Forked Tongues and Biblical Fidelity


It was five years ago that my Alma Mater, Westminster Theological Seminary, underwent one of its greatest upheavals. Old Testament professor Peter Enns culminated a career of writing provocative journal articles by publishing an extremely controversial (and theologically poor) book explaining his views of biblical inspiration. After much campus turmoil and deliberation, the board of the seminary finally sent him on his way.

Throughout the controversy, the defense offered by Enns and his acolytes was that he was being unjustly persecuted and that, in fact, his views were solidly Reformed and evangelical. They argued that his views were fundamentally compatible with and faithful to Reformed confessions like the Westminster Confession of Faith and the Three Forms of Unity. There was nothing in his views that threatened a vital faith in the Bible. Nothing to see here! No worries! Enns is perfectly orthodox, was the cry. At the height of things, the board of the seminary was literally condemned as being the "Sanhedrin" by an Enns-supporting faculty member in a chapel service.

It was a mere half-decade ago, but it seems like an eternity.

Since his dismissal, Enns has so quickly evolved in his views that he now denies the historicity of Adam and Eve, denies that the Bible says anything about human origins, embraces theistic evolution, and denies the inerrancy and infallibility of Scripture. What happened to the "Enns is perfectly Reformed and orthodox" defense? One can still argue (wrongly, in my view) than he was right; one cannot argue that his views are compatible with the Reformed confessions. 

Rarely has history so quickly vindicated a controversial decision by a seminary. No one can objectively examine those events and conclude anything other than that Enns and his acolytes were speaking with forked tongues or at least crossed fingers.

I ran across a discussion on the web today run by one of the most ardent and vocal student defenders of Enns in those days. In it he takes the full-fledged progressive view on the Chick-Fil-A flap, accuses the company of supporting "discrimination" against homosexuals, and condemns the Christians who supported the restaurant this week as bigoted. I am not going to re-litigate that issue. But I cannot say that I am surprised. 

What surprised me was this comment:

You can insist all you want that you "hate the sin but love the sinner," but as long as you insist that a private act of love between consenting adults is an "abomination," and as long as millions of your fellow believers attempt to legislate against that happiness, no gay person will ever see your stance as "love."

What a curious statement for a Christian to make. You could replace that "private act of love between consenting adults" with any and every sin imaginable and arrive at the same result. Never mind that the Bible calls homosexual conduct an "abomination." Never mind that it condemns all kinds of sins. Never mind that the Apostles and missionaries of the early New Testament church had no qualms about condemning pagan idolatry and calling people to purity and holiness, not to mention Jesus himself. Never mind that Paul actually wrote Romans chapter 1. What did all these people know?

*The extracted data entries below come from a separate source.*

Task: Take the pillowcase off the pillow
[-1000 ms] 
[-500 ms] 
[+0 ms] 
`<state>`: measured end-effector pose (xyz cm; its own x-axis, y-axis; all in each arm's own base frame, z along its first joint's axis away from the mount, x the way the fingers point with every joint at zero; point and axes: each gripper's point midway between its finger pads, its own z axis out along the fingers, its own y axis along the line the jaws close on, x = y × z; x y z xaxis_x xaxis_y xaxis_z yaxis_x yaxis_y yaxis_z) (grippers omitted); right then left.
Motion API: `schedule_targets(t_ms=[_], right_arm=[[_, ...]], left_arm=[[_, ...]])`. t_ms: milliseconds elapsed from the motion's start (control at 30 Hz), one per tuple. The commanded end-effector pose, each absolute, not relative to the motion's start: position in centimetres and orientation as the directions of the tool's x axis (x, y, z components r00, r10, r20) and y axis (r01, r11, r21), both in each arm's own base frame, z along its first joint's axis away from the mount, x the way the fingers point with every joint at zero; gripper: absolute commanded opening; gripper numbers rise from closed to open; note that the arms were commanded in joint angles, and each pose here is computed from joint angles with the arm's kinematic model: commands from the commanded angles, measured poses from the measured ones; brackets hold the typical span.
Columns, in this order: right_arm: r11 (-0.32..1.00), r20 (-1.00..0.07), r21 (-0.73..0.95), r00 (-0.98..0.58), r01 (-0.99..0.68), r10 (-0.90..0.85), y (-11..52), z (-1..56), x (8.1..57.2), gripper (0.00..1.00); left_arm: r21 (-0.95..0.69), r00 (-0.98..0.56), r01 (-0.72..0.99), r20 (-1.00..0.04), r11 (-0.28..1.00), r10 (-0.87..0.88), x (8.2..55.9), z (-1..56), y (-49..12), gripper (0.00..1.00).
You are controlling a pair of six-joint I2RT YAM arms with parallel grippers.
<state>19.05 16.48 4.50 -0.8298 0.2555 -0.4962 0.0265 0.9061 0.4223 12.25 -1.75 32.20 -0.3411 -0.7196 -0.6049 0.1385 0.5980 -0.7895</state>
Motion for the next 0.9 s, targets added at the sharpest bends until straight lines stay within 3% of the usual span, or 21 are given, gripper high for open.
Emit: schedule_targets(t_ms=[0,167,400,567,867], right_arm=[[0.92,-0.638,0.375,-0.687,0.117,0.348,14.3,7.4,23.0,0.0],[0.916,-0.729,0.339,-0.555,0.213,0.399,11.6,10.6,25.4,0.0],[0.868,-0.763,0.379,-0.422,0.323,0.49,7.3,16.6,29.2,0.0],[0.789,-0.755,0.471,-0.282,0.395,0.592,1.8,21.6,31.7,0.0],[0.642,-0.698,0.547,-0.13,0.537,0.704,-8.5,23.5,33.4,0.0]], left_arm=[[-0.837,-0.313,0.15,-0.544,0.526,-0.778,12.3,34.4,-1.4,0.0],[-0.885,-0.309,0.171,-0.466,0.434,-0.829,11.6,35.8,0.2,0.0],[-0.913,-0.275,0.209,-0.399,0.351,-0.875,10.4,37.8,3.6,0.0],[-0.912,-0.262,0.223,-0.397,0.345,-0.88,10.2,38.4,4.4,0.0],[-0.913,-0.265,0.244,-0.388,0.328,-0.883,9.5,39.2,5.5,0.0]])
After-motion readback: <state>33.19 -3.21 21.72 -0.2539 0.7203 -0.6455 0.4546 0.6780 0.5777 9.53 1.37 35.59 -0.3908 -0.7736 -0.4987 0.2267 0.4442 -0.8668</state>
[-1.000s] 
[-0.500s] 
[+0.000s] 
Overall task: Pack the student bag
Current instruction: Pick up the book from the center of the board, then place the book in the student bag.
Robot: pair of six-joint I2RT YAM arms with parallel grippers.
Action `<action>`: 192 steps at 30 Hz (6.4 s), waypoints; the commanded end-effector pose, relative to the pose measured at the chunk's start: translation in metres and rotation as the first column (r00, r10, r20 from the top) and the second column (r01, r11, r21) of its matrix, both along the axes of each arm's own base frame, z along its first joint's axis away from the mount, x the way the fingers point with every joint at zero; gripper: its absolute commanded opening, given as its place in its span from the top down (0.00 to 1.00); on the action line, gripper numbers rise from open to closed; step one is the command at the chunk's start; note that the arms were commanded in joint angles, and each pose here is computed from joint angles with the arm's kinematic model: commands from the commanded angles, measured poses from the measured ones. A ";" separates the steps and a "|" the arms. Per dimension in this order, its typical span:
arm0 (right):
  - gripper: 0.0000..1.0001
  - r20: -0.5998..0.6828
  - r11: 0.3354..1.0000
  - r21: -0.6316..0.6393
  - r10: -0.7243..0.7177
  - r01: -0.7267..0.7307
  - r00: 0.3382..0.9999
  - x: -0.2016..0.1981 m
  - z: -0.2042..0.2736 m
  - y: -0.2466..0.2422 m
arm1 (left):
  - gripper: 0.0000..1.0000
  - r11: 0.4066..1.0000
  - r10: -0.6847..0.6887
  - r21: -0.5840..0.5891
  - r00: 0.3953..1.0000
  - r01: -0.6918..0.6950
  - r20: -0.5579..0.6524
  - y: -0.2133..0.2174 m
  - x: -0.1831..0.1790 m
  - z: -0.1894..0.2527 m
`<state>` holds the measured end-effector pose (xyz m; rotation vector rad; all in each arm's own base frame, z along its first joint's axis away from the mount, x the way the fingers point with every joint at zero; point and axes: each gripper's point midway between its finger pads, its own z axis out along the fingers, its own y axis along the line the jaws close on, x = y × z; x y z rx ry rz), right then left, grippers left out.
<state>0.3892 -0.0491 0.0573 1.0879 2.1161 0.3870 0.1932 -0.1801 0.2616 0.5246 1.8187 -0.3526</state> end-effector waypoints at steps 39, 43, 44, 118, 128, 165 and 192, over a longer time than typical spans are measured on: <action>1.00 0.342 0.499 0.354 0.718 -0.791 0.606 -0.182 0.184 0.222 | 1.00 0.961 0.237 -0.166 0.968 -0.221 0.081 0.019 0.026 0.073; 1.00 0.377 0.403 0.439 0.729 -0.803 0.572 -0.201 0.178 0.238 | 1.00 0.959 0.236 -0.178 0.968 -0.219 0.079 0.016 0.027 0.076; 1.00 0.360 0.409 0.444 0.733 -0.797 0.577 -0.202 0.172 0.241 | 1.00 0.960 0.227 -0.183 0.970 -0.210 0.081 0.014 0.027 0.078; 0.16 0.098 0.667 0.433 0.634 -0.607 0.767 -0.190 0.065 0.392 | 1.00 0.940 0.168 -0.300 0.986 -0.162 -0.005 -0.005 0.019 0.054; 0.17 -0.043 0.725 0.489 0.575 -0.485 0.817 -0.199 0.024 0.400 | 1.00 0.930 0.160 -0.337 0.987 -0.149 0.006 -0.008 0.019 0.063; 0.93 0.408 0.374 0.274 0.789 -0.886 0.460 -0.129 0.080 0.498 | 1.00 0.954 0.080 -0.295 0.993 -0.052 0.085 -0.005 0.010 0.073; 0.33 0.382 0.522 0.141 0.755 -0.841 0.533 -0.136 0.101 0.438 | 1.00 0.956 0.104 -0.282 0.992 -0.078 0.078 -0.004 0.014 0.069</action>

Apparently the Apostles didn't know that calling pagans to repentance would result in a failure of their mission. After all, no pagan would or could see their stance as "love," right?

Never mind that the Apostolic gospel and its proclamation of repentance unto life converted practically the entire known world. This gentleman claims to know better. Christians should not insist that homosexuality or, indeed, any private behavior engaged in by "consenting adults" is sinful. Doing so is bigoted and hinders the gospel. Even more shockingly, to my mind, is that he calls all of this private conduct "happiness" against which people are "legislating." Happiness? Perhaps someone needs to read Psalm 1 or the Beatitudes again.

I think we should seriously ask the question: how does one get so far afield from the Bible and its own gospel proclamation? How does a professing Christian get to the point where it is wrong to call sin sin? How does one promote a model of gospel witness the diametrical opposite of the Apostolic example? How does one do all this without any apparent self-consciousness that this is happening?

I don't know the full answer to that question. I don't know all the influences in this person's life. Clearly, the political propaganda and social agenda of the progressive left and the LGBT movement is having a substantial affect. The vocal leaders of the LGBT movement say that the gospel is offensive to them, and so this gentleman dutifully listens, lets them set the parameters of public discourse, and, on cue, sheepishly apologizes for all his embarrassing brethren who don't desist. And then he joins them in calling his brothers and sisters bigots. Sad state of affairs, really.

I am convinced, however, that a substantial part of the blame belongs to the low view of biblical inspiration this person enthusiastically imbibed in his seminary days (and "enthusiastic" is an understatement). When the "very words of God" are reducible to the fallible, errant words of men (Enns' view), then there really is no reason to take the Bible very seriously at all. It is not an accident that those who historically have taken that view end up in theological and political liberalism. The latter is the offspring of the former.

I myself was torn about the whole situation at Westminster Seminary when all this was going on; it was ugly business any way you slice it, full of personal grudges, petty politics, and Internet litigation full of heat and no light.

After a mere five years I can say fairly confidently: the seminary did well.